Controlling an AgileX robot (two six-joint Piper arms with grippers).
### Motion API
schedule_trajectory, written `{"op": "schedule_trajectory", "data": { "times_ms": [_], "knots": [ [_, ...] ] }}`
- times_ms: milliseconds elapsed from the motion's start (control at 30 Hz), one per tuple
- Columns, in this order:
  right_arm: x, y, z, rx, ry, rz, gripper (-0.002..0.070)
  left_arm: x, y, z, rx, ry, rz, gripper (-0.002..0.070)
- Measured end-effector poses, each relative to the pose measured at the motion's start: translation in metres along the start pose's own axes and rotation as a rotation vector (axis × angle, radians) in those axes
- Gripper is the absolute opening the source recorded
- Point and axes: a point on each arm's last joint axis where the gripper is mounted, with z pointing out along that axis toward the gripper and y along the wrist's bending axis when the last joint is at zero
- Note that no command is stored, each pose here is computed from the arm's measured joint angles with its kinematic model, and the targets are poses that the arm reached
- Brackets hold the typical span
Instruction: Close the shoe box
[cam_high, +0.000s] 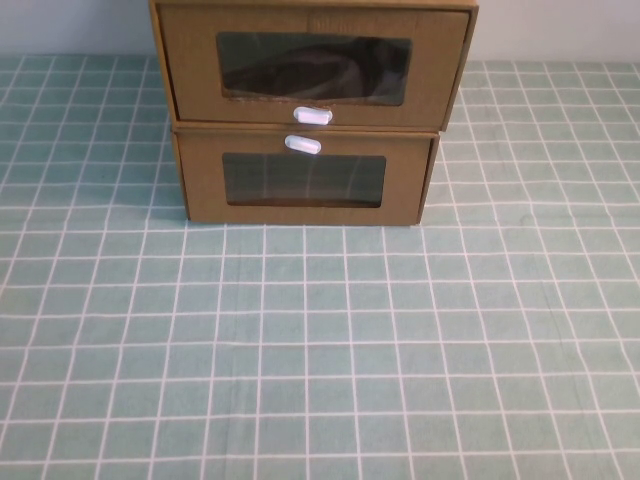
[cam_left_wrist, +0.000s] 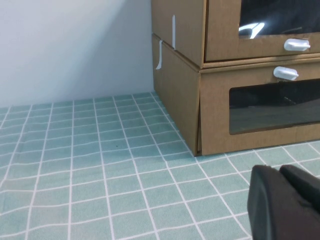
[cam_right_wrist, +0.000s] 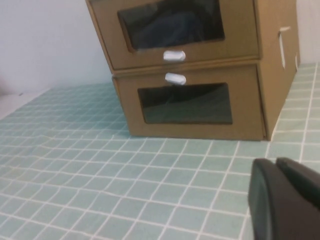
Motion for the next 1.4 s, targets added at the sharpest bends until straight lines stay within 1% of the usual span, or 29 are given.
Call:
{"op": "schedule_trajectory", "data": {
  "times_ms": [367,467,567,733,800,867,1000,1133,1267,1400],
  "knots": [
    [0.023,-0.003,0.001,0.009,0.117,0.001,-0.0011,0.000,0.000,0.000,0.000,0.000,0.002,-0.0005],
    [0.023,-0.005,0.001,0.026,0.120,-0.064,-0.0011,0.000,0.000,0.000,0.000,0.000,0.002,-0.0005],
    [0.022,-0.011,0.000,0.120,0.103,-0.099,-0.0011,0.000,0.000,0.000,0.000,0.000,0.002,-0.0005],
    [0.020,-0.026,-0.004,0.393,0.071,-0.093,-0.0011,0.000,0.000,0.000,0.000,0.000,0.002,-0.0005],
    [0.020,-0.030,-0.006,0.465,0.064,-0.088,-0.0011,0.000,0.000,0.000,0.000,0.000,0.002,-0.0005],
    [0.022,-0.032,-0.008,0.507,0.054,-0.097,-0.0011,0.000,0.000,0.000,0.000,0.000,0.002,-0.0005],
    [0.030,-0.035,-0.009,0.530,0.061,-0.106,-0.0011,0.000,0.000,0.000,0.000,0.000,0.004,-0.0005],
    [0.034,-0.035,-0.009,0.535,0.107,-0.097,-0.0011,0.000,0.000,0.000,0.000,0.000,0.004,-0.0005],
    [0.042,-0.036,-0.010,0.539,0.195,-0.077,-0.0011,0.000,0.000,0.000,0.000,0.000,0.004,-0.0005],
    [0.043,-0.036,-0.011,0.539,0.204,-0.075,-0.0011,0.000,0.000,0.000,0.000,0.000,0.006,-0.0005]
  ]
}}
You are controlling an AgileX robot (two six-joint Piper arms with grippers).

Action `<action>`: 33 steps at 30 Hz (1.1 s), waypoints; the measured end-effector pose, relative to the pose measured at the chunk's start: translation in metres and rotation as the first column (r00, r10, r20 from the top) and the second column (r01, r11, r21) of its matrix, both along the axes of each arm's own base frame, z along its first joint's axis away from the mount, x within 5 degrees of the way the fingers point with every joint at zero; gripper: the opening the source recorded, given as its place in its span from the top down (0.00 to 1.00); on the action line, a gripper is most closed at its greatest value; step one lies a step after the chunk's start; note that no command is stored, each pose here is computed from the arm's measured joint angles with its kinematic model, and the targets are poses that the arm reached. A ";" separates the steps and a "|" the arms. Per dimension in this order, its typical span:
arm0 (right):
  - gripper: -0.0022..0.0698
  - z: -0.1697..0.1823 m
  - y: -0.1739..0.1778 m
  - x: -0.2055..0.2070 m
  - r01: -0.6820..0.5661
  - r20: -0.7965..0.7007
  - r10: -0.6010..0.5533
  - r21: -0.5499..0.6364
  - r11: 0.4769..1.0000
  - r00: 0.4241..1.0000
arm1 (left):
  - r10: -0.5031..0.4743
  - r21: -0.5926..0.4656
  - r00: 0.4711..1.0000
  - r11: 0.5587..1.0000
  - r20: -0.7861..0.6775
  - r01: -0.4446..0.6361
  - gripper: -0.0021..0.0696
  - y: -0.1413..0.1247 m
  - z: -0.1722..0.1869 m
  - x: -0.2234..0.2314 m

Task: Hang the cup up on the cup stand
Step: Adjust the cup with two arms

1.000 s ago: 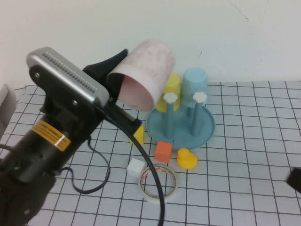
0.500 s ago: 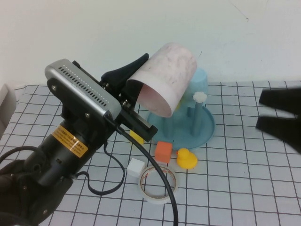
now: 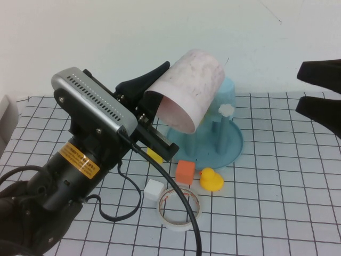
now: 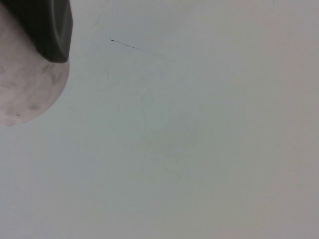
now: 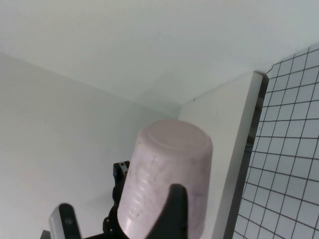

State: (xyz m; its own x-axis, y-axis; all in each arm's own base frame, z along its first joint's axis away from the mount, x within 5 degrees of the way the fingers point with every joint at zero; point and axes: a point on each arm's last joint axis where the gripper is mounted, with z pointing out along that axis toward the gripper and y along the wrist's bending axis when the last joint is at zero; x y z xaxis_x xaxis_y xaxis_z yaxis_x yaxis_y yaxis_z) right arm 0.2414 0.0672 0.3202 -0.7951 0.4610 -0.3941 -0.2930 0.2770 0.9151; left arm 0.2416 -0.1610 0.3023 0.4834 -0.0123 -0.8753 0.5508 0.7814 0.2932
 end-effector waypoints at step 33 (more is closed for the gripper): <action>0.01 0.009 0.073 0.027 -0.085 -0.101 0.084 -0.002 0.996 0.991 | 0.002 0.012 1.000 1.000 0.011 -0.002 0.96 0.000 0.000 0.000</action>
State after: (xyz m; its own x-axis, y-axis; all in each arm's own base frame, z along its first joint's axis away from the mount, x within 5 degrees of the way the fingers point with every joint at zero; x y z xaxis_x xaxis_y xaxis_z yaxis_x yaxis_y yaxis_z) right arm 0.2682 0.1406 0.3296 -0.8667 0.3884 -0.3131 -0.2223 0.2611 0.9394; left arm 0.2413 -0.1613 0.3023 0.4932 -0.0007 -0.8699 0.5456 0.7791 0.3087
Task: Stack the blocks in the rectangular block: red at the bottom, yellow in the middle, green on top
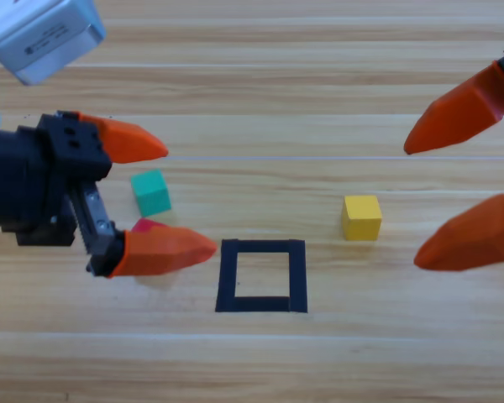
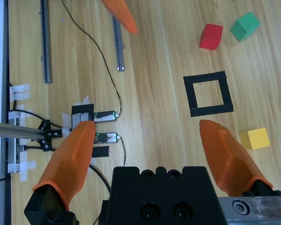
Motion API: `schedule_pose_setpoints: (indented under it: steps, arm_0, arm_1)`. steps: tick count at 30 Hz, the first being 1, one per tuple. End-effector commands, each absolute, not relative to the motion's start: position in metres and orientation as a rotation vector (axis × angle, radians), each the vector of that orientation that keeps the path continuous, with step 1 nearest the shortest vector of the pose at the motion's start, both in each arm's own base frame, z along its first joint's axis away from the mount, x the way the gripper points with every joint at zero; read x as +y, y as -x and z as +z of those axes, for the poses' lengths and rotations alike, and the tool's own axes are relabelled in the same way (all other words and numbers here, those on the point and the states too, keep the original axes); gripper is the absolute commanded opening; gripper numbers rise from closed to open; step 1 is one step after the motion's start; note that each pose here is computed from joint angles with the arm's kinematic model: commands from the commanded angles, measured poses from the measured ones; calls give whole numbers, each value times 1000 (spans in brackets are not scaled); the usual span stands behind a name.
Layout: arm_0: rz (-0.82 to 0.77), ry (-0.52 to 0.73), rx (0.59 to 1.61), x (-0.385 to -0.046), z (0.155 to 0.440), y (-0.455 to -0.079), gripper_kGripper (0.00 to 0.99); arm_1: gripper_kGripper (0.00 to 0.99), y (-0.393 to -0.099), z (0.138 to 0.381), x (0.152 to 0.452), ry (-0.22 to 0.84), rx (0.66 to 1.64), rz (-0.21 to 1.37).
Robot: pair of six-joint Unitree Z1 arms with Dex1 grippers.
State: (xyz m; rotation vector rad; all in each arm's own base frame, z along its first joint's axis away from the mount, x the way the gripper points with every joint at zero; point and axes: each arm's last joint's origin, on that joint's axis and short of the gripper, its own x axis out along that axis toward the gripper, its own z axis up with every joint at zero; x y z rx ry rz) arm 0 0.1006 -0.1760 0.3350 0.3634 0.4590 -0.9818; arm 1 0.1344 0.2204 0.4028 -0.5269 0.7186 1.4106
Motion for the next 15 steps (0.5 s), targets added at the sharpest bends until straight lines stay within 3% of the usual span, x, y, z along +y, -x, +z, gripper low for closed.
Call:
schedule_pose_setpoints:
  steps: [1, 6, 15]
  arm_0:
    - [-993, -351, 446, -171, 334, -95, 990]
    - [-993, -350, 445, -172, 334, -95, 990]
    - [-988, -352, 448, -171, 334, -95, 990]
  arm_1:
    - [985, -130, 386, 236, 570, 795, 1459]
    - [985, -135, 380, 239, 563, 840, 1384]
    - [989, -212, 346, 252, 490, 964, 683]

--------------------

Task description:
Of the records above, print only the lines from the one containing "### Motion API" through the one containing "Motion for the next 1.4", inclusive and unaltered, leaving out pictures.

Completed task:
### Motion API
schedule_trajectory, written `{"op": "schedule_trajectory", "data": { "times_ms": [_], "knots": [ [_, ...] ] }}`
- times_ms: milliseconds elapsed from the motion's start (control at 30 Hz), one per tuple
- Columns, in this order:
  right_arm: x, y, z, rx, ry, rz, gripper (-0.002..0.070)
  left_arm: x, y, z, rx, ry, rz, gripper (-0.002..0.070)
- Measured end-effector poses, each relative to the pose measured at the motion's start: translation in metres along the start pose's own axes and rotation as a rotation vector (axis × angle, radians) in those axes
- Gripper is the absolute opening the source recorded
- Point and axes: a point on each arm's last joint axis where the gripper is mounted, with z pointing out along that axis toward the gripper and y along the wrist's bending axis when the last joint is at zero
- Note that no command is stored, each pose here is computed from the arm's measured joint angles with its kinematic model, and the targets are poses that the arm reached
- Brackets hold the typical span
Instruction: Close the shoe box
[cam_high, +0.000s] 
[cam_left_wrist, +0.000s] 
[cam_right_wrist, +0.000s] 
Motion for the next 1.4 s, targets added at the sharpest bends until straight lines stay within 1% of the usual span, or 29 are given.

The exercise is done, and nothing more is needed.